Restoration and balance of complex folded and faulted rock volumes: Flexural flattening, jigsaw fitting and decompaction in three dimensions

Abstract

Techniques of two-dimensional bed length and cross-sectional area restoration are extended into true, three-dimensional (3-D) restorations using the preservation of areas of individual surfaces plus conservation of volume between surfaces. The flexural flattening technique involves the restoration of a complexly folded surface to a horizontal plane while conserving surface area and minimising finite strain. Multiple surfaces showing superimposed non-co-axial folding may be restored using the flexural flattening method applied to successively deeper surfaces. In the process of sequential restoration, volumes between the uppermost flattened surface and underlying surfaces are preserved and therefore the method is volume-balanced.
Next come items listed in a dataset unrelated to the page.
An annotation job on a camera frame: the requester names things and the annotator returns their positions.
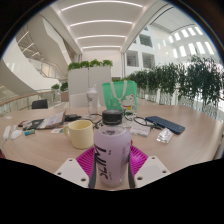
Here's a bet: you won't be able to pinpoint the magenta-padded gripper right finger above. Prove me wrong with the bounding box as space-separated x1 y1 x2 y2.
128 145 172 189

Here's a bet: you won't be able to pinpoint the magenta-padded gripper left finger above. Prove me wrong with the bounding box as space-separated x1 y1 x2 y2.
54 145 98 189

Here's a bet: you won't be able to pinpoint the pale purple black-capped drink bottle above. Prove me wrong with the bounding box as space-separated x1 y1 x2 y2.
93 109 132 189

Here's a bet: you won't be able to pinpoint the clear plastic packet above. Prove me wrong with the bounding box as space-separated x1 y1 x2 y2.
156 127 175 144

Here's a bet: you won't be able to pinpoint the pale yellow mug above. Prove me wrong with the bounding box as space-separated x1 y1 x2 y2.
62 119 95 150

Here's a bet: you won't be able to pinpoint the white flat packet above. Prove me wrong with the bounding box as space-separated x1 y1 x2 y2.
129 122 152 137

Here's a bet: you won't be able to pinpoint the dark blue keyboard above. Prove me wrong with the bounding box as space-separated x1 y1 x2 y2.
145 115 186 136

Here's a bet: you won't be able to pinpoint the black power brick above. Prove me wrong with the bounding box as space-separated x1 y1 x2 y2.
64 113 82 122

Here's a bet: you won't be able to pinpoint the white booklet on box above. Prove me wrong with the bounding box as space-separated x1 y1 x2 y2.
36 111 67 130

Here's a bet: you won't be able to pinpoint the small teal item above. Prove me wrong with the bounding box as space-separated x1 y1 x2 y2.
23 129 36 137

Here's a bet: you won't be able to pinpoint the white chair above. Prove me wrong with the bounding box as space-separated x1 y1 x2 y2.
69 93 89 108

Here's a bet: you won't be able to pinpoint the clear shaker bottle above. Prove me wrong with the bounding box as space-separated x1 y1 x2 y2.
85 84 99 115

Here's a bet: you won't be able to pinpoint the black office chair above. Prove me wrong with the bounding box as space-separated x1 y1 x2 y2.
31 98 49 110

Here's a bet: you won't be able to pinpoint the long white device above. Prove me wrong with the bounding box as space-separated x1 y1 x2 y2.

The jigsaw fit of footwall and hangingwall cut-offs of each flattened surface, in map view, provides a unique restoration solution based on a unique translation and/or rotation of the hangingwall block. Flexural flattening and jigsaw fit performed sequentially on successively deeper surfaces in a three-dimensional model may incorporate removal of the uppermost layer and three-dimensional decompaction at each restoration step. The method is applied to a synthetic 3-D growth fault structure which has been produced using multiple discrete slip vectors and bulk simple shear hangingwall deformation.